Емельян Пугачев (Книга 1) (Шишков) - страница 219

– От кого ж ты потерпел-то? – спросил Орлов.

– Да ото всех по малости. И терпел и паки буду терпеть до кончания живота. Врагов много у меня…

– Да ведь ты сам-то зубаст, Михайло Васильич.

– Зубаст, зубаст, Алексей Григорьич… Правильно молвил – зубаст.

(Орлов сел, Ломоносов, подпираясь палкою, стал вышагивать по кирпичному полу.) А чего ради ото всех недругов своих претерпеваю? Стараюсь защитить труд Петра Великого, чтобы научились россияне премудрости книжной да искусствам, чтобы показали свое достоинство! – закричал Ломоносов и, вскинув палку вверх, затряс толстыми обветренными щеками. – Единого хощет Михайло Ломоносов – широкого просвещения россиян, чтоб они гордились отечеством своим, со всем тщанием изучали его. Вот у нас в рекомой Академии все немцы да иноземцы разные. Но ведь, голубчик Алексей Григорьич, надобно и о русских людях пещись, и их помалу в ученье тянуть.

У иноземцев же нет доброхотства учить русских юношей. А ведь есть парнишки, природой одаренные, маленькие Ломоносовы. А без Ломоносовых Россия все равно, что пашня без семян. Да вот я… Кто я был? Хоть смерть в глаза мои глядит, а молвлю не без гордости: я много лет являюсь украшением Академии наук. – Ломоносов понюхал табаку и снова закричал, как на площади:

– Я и до историка Миллера доберусь, я и до нашего Нестора летописца доберусь! Почто они в сочинительстве своем предпочтенье иноземцам отдают против русских?.. Я другой раз – лют.

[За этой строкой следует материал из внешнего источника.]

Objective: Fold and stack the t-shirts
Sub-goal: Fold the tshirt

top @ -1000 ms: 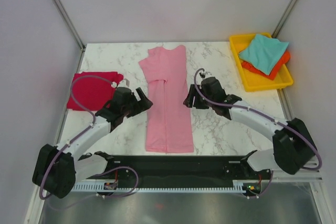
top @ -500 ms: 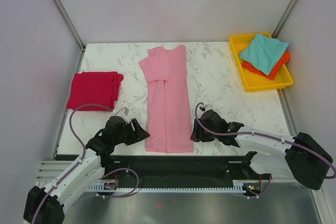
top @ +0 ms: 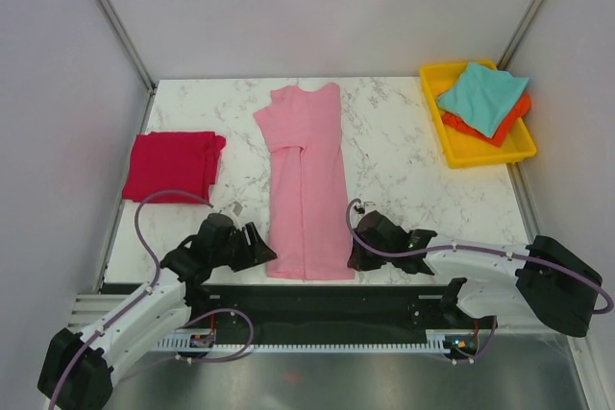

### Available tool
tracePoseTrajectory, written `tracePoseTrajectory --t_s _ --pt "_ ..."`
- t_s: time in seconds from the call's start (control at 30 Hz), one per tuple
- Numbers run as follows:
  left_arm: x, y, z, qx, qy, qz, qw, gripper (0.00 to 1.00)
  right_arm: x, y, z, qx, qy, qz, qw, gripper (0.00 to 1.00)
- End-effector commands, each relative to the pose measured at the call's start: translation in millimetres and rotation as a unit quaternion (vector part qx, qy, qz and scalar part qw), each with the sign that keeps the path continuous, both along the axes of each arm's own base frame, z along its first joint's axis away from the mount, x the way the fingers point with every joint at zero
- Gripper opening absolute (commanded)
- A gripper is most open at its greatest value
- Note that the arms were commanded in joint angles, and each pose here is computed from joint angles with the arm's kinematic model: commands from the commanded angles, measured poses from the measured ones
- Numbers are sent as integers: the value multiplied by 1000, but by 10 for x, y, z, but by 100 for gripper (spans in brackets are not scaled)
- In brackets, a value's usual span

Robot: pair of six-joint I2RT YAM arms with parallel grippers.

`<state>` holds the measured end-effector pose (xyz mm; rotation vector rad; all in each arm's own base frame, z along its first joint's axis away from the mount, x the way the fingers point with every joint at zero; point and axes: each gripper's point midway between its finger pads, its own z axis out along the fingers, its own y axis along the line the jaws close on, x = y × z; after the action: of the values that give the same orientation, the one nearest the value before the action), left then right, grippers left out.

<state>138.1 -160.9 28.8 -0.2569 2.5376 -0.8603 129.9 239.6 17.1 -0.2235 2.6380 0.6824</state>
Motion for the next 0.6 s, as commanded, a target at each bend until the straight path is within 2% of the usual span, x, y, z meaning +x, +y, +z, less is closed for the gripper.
tracePoseTrajectory --t_s 0.0,0.03,0.1,0.17,0.37,0.43,0.47,0.5,0.57 --pt "23 -62 97 -10 6 -1 1000 63 32 39 39 -2 -9 4 1000 11" --pt "21 -69 98 -8 8 -4 1000 61 46 51 65 0 -14 7 1000 8" --pt "-3 -90 76 0 21 -16 1000 50 62 77 139 9 -21 8 1000 2" --pt "-41 -131 78 0 30 -28 999 39 64 99 190 16 -25 14 999 1" --pt "-97 -163 48 6 44 -32 999 29 91 140 282 23 -38 26 999 0" --pt "-105 -172 35 8 51 -31 998 21 97 147 318 27 -42 26 998 0" --pt "-102 -176 38 9 52 -30 998 9 97 147 332 29 -44 27 998 0" --pt "-104 -176 36 8 53 -29 998 3 96 149 346 31 -45 28 998 0" --pt "-91 -186 83 -1 43 -28 999 2 118 157 412 39 -54 25 997 0"
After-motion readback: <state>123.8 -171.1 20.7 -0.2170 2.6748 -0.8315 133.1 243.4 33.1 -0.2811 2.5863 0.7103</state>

Орлов с любопытством глядел на разгорячившегося Ломоносова и сквозь клубы дыма, не выпуская трубки из зубов, спросил:

– А верно ли, Михайло Васильич, будто ты намедни, явившись в конференц-зал Академии, изволил показать заседавшим некую фигуру из трех пальцев, опосля чего ушел, изрядно хлопнув дверью?

– Кукиш, кукиш показал! – закричал Ломоносов, большие глаза его запрыгали, крутые брови взлетели вверх. – И по немецкой матушке обложил всех. Я дураков ругать люблю.

– При дворе, узнав про твой дебош, много тому смеялись, – и Орлов раскатисто захохотал.

– Враги, злопыхатели, антагонисты! – выкрикивал Ломоносов, пристукивая палкой в кирпичный пол. – Затирают меня, унизить меня хотят, властвовать надо мною… А я не боюсь, я другому и по шее накладу. Да доведись до драки, я – знаешь что? Ведь я, мотри, рыбак, корпуленция во мне крепкая. А они всемилостивейшим нашептывали на меня, и государыне Елизавете и ныне царствующей императрице. А кто они? Разные Миллеры да Трауберты, немцы. Да еще Сумароков – нежные песенки кропает…

Орлов знал про давнишнюю вражду простака Ломоносова и кичившегося своим старинным дворянским происхождением Сумарокова. Некоторые озорные баре, да и сам Алексей Орлов, нарочно приглашали к себе на обед этих двух недругов, чтоб сравнить их в словесной схватке. Хотя Ломоносов был неповоротлив в обыденной жизни и неохоч заводить знакомства, однако иные приглашения принимал. Когда подвыпивший Сумароков начинал своими приставаньями докучать Ломоносову, тот со всей горячностью резко отвечал ему, и эта резкость почти всегда переходила в недозволенную грубость, в брань. Сумароков же был в ответах хотя и спокоен, но дерзок, и если не остроумен, то остер. Конечная победа оставалась за ним.